Goal of the exercise:
The lines to reproduce from the material below are those from the one containing "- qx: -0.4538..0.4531" through the one containing "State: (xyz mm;", both included; write them out exactly and add nothing.
[Extracted data — start]
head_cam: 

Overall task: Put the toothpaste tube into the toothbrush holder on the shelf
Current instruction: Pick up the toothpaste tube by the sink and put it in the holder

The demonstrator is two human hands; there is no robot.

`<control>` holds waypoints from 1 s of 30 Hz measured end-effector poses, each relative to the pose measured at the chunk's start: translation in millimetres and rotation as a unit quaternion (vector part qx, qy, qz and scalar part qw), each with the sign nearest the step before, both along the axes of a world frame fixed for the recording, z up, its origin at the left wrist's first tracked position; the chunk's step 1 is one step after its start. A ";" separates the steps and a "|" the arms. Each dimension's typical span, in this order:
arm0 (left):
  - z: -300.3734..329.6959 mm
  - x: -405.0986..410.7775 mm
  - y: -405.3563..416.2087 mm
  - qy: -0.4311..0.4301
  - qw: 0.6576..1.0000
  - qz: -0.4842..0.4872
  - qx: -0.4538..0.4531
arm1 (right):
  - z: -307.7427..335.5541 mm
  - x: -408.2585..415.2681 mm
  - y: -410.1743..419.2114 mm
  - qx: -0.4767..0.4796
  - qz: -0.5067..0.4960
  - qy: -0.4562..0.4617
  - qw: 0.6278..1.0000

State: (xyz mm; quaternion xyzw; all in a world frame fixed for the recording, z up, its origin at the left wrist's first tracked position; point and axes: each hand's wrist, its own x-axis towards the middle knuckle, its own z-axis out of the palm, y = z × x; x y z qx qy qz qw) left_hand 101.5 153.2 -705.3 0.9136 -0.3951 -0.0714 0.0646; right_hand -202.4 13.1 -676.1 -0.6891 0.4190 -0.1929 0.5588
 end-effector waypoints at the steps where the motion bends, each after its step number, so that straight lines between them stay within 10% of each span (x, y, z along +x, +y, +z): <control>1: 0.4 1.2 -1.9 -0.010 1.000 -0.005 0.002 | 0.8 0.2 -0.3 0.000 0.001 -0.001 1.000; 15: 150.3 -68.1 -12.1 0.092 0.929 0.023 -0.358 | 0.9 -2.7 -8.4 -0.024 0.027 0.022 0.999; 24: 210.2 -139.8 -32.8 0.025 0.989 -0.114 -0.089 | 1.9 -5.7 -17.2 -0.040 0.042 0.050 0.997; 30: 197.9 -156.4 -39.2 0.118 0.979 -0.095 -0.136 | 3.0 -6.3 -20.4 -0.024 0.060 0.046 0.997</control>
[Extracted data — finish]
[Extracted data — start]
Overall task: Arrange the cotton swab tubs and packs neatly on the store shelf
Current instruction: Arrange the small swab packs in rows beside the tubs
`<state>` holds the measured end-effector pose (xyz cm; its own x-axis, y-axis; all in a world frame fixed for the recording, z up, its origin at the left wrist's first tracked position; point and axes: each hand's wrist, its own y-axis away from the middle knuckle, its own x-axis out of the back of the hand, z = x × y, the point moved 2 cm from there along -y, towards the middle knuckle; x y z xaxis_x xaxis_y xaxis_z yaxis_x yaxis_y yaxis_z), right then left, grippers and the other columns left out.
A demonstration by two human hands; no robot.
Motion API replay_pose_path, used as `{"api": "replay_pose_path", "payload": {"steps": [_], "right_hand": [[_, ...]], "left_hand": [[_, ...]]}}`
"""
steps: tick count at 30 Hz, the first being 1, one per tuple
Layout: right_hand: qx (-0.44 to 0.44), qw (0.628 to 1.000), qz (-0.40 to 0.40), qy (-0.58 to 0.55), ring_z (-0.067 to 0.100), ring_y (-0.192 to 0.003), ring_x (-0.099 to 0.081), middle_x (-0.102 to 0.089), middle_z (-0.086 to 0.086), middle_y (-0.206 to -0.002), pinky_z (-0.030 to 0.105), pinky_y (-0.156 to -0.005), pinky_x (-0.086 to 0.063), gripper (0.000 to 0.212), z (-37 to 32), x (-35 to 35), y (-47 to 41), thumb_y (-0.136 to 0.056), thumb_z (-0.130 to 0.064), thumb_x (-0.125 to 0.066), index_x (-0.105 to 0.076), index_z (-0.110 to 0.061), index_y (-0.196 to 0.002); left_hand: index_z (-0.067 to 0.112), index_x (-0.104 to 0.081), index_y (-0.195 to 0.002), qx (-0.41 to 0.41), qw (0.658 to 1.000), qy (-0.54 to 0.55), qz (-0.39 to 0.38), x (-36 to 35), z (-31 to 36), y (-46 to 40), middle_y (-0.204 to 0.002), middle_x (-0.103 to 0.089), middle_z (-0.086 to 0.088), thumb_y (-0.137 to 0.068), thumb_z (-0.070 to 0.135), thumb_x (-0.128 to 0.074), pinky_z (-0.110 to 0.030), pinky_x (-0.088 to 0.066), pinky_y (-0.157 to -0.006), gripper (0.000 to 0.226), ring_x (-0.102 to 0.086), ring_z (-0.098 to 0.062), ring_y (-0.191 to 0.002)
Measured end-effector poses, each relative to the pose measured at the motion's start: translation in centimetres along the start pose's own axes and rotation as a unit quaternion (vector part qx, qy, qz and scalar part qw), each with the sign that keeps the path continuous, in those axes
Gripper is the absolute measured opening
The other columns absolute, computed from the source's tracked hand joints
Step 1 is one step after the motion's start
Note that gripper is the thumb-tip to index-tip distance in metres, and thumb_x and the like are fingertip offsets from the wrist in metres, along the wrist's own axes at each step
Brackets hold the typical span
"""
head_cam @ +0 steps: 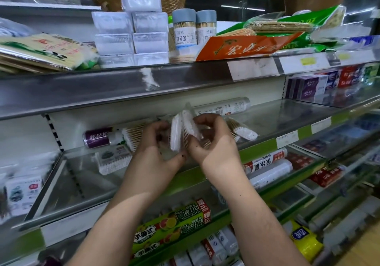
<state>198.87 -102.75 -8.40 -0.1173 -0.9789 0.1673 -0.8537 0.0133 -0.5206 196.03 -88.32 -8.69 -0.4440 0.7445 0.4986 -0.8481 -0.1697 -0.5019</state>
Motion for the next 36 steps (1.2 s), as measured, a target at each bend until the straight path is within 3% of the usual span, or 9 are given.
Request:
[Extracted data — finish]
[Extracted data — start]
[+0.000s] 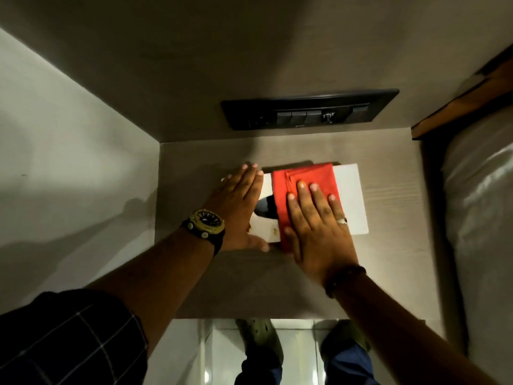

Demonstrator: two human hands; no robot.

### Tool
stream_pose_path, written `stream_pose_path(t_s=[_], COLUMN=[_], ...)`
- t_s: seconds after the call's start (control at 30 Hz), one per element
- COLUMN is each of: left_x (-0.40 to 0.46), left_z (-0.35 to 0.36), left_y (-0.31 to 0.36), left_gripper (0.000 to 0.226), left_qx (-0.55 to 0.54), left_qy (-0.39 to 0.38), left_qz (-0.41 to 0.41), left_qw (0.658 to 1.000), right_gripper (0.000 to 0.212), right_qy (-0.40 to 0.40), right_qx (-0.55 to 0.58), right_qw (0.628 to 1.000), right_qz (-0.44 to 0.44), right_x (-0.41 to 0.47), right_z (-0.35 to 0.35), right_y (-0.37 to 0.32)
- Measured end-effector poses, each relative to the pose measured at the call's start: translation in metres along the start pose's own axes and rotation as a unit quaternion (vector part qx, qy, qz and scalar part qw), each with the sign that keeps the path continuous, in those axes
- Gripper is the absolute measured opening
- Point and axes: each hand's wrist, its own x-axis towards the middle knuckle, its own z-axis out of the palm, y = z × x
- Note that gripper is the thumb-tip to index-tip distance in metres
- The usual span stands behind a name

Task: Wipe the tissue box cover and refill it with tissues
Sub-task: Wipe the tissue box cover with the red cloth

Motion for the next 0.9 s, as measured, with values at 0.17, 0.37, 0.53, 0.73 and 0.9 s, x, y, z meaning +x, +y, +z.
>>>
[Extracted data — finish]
Reply to the exercise:
  - qx: -0.4538..0.4531
arm1 (right):
  - z: -307.7427..335.5541 mm
  - x: -408.2585..415.2681 mm
  - y: -410.1743..419.2114 mm
  - qx: -0.4767..0.4796
  - qz: -0.5067..0.4960
  - qy: -0.4562..0.4617
  - qw: 0.6278..1.0000

State: (xyz mm; quaternion xyzw; all in a world frame fixed for the recording, z up, its origin at the left wrist's first tracked position; point and axes: each hand's wrist, its own x-axis towards the middle knuckle, its own z-axis out of the palm, y = z × x; x y z qx qy qz qw) left_hand 101.5 153.2 -705.3 0.9136 -0.3951 -0.0714 0.0646; right_hand -202.4 13.1 -676.1 -0.6891 0.4190 -0.1929 0.5588

This finishes the response to the exercise.